Ослабевший от ран, но всё же шумный и распалённый, Кавалек не сразу заметил Фробелиуса.

— А, пан музыкант! — наконец сказал он. — Вы-то тут как оказались?

— Я секундантом, — неохотно ответил Фробелиус.

— Скакал ночью, а в голове всё ваша музыка, чёрт побери! Как это вам удаётся? Сказать по чести, до вашей игры не собирался ехать на мызу, но тут словно демон какой погнал. Играли вы, а я всё представлял себе Анну, словно бы о ней эта музыка.

Фробелиус молчал. «Да скажи же ты, что о ней и писана твоя музыка, — думал я, — скажи, что Анна твоя невеста». Но Фробелиус молчал. Внезапно он встал и подошёл к Кавалеку.

— Простите, сударь, вы изволили говорить, что девушка к вам благосклонна. Так ли это?

— Никаких сомнений! — сказал Кавалек.

— А позвольте полюбопытствовать, в чём эта благосклонность выразилась?

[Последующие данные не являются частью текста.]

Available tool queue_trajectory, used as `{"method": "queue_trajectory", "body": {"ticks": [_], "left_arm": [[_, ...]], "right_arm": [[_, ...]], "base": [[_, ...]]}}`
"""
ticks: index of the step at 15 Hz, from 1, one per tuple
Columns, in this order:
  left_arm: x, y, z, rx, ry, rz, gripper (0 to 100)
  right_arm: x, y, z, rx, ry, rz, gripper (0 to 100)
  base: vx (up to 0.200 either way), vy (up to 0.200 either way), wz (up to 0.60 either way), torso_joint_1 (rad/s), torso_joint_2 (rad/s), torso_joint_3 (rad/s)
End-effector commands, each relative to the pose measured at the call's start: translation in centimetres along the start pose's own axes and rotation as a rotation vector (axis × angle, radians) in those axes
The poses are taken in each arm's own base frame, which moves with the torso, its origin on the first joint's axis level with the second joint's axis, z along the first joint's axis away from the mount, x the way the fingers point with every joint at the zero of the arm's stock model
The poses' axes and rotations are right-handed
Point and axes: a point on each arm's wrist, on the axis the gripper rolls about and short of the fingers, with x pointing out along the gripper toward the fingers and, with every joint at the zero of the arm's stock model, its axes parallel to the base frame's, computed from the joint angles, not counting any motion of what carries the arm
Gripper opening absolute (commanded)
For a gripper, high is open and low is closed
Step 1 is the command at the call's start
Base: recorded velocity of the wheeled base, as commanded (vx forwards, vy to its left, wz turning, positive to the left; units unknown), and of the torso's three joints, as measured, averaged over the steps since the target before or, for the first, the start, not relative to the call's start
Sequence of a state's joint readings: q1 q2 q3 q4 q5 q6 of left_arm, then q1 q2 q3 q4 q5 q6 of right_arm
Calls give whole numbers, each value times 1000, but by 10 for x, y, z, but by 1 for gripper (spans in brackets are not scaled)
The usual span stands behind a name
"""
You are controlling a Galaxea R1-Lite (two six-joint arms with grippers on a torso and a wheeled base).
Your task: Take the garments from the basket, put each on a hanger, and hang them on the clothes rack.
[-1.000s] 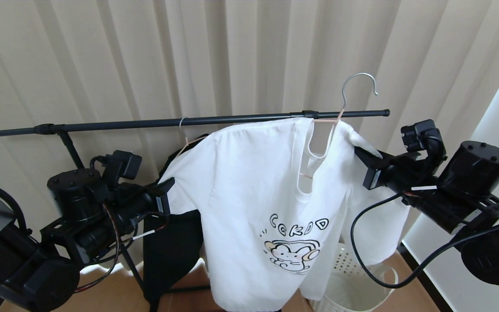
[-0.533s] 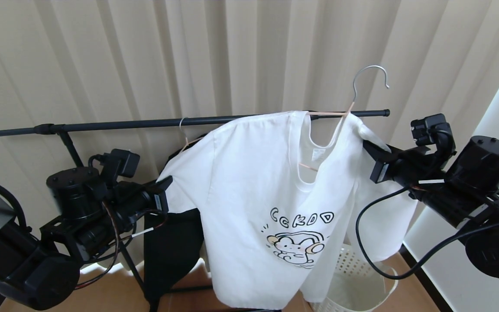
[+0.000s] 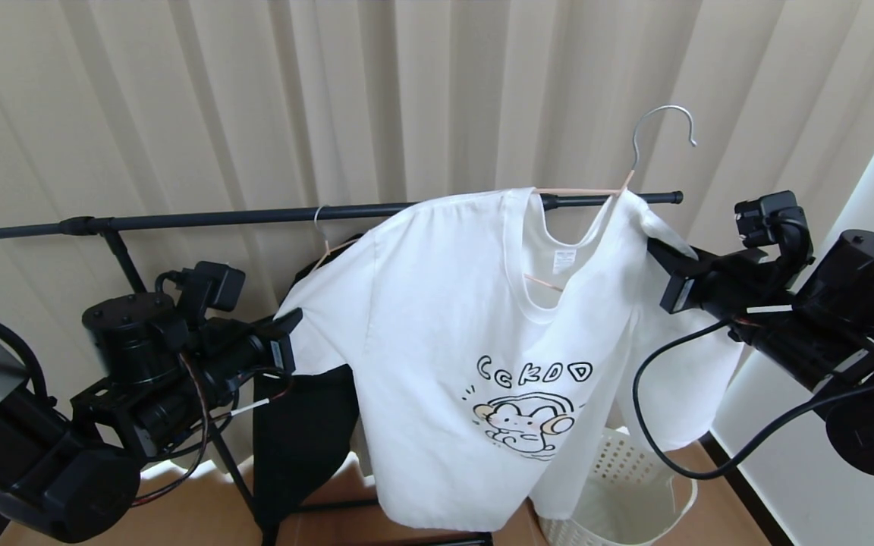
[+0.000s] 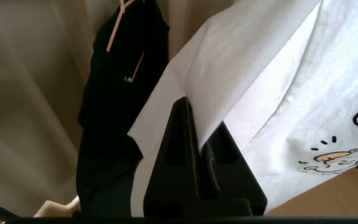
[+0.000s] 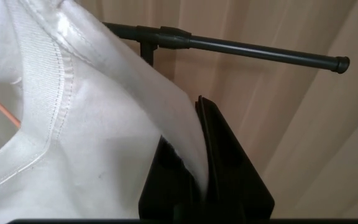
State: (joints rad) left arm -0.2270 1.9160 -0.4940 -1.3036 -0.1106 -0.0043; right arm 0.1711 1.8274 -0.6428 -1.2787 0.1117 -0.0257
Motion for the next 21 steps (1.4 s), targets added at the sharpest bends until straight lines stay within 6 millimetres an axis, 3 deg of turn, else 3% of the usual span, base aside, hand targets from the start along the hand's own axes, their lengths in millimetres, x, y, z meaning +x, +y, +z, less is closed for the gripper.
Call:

— В чём? — изумился Кавалек. — Вот так вопрос! Неужто вы не знаете, пан, каким образом дамы выражают свою благосклонность?

— Я… то есть… — пролепетал Фробелиус.

— Ах, панове, это прекрасная дама! А её благосклонность! — Кавалек закатил к небу глаза. На окровавленном лице этот жест восхищения выглядел особенно живописным.

— Так позвольте узнать, значит, она вам выразила? — переспросил Фробелиус.

— Выразила, чёрт побери, как же ещё! Самым определённым образом выразила! И пусть это знают все! — Кавалек ударил кулаком по колену. — Я не отдам её старому псу!

Может статься, шляхтич и хвастал, но Фробелиус пришёл в полное уныние. Мне тоже было не слишком приятно. Воцарилось молчание. Кшетусский стал выяснять, намерены ли противники продолжить дуэль, когда Кавалек поправится?

— Если пан не почтёт себя оскорблённым, я готов взять вызов обратно, — сказал Кавалек. — А до этого могу подучить пана на саблях.

Кшетусский расхохотался.

— Что ты смеёшься, Лешек? — спросил Кавалек.

Я глядел на Кшетусского предупредительно, и тот удержал готовые сорваться с языка слова.

— Что у тебя с головой, ты ранен? — допытывался Кавалек.

Кшетусский снова расхохотался. Я поспешно протянул Кавалеку руку, боясь, как бы не выплыла на поверхность сцена в харчевне.